> _Your objective_
Reproduce the records word for word, leaving out any pictures they hold.

> _Dataset entries_
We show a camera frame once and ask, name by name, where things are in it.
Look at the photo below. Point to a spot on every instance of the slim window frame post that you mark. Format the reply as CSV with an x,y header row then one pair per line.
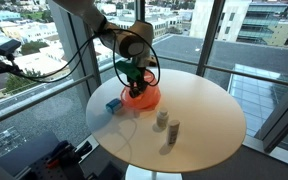
x,y
210,33

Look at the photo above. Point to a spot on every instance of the glass skylight roof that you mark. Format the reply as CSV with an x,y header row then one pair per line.
x,y
260,100

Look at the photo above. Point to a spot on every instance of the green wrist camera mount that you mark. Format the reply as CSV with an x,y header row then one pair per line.
x,y
127,68

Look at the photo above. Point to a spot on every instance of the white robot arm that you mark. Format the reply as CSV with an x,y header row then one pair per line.
x,y
127,43

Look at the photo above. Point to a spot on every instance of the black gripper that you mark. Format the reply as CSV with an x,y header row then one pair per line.
x,y
139,78

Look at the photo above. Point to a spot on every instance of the wide window frame post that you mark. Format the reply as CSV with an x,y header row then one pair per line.
x,y
72,43

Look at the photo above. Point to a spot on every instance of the orange plastic bag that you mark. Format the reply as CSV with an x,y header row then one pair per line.
x,y
147,98

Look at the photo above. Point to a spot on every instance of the dark window handrail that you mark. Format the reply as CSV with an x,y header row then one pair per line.
x,y
267,79

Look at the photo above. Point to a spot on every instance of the black external camera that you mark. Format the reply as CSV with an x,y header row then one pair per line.
x,y
7,47

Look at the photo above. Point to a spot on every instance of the white-capped pill bottle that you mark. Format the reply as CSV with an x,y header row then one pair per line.
x,y
162,120

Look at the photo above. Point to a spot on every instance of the white table pedestal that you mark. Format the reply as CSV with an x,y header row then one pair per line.
x,y
140,175

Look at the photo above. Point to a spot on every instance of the blue box with white cap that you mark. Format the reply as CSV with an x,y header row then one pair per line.
x,y
113,106

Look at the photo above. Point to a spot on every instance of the black and blue equipment cart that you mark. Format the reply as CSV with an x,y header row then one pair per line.
x,y
50,170

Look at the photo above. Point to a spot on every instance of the tall white bottle blue logo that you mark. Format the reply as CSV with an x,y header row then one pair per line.
x,y
173,133

> _Task result_
We show a camera frame once and ask, name by name, where things are in it.
Look at the photo below. Point to a spot on every instance of the slim window frame post that you mark. Format the reply as CSV with an x,y header row then one pair per line.
x,y
210,33

Look at the photo above. Point to a spot on every instance of the glass skylight roof that you mark. Format the reply as CSV with an x,y header row then one pair per line.
x,y
260,100

Look at the photo above. Point to a spot on every instance of the green wrist camera mount that you mark. Format the reply as CSV with an x,y header row then one pair per line.
x,y
127,68

Look at the photo above. Point to a spot on every instance of the white robot arm that you mark. Format the reply as CSV with an x,y header row then one pair per line.
x,y
127,43

Look at the photo above. Point to a spot on every instance of the black gripper that you mark. Format the reply as CSV with an x,y header row then one pair per line.
x,y
139,78

Look at the photo above. Point to a spot on every instance of the wide window frame post that you mark. Format the reply as CSV with an x,y header row then one pair per line.
x,y
72,43

Look at the photo above. Point to a spot on every instance of the orange plastic bag that you mark. Format the reply as CSV with an x,y header row then one pair per line.
x,y
147,98

Look at the photo above. Point to a spot on every instance of the dark window handrail that you mark. Format the reply as CSV with an x,y header row then one pair per line.
x,y
267,79

Look at the photo above. Point to a spot on every instance of the black external camera that you mark. Format the reply as CSV with an x,y header row then one pair per line.
x,y
7,47

Look at the photo above. Point to a spot on every instance of the white-capped pill bottle that you mark. Format the reply as CSV with an x,y header row then one pair per line.
x,y
162,120

Look at the photo above. Point to a spot on every instance of the white table pedestal that you mark. Format the reply as CSV with an x,y header row then one pair per line.
x,y
140,175

Look at the photo above. Point to a spot on every instance of the blue box with white cap that you mark. Format the reply as CSV with an x,y header row then one pair per line.
x,y
113,106

Look at the photo above. Point to a spot on every instance of the black and blue equipment cart that you mark. Format the reply as CSV with an x,y header row then one pair per line.
x,y
50,170

Look at the photo above. Point to a spot on every instance of the tall white bottle blue logo that you mark. Format the reply as CSV with an x,y header row then one pair per line.
x,y
173,133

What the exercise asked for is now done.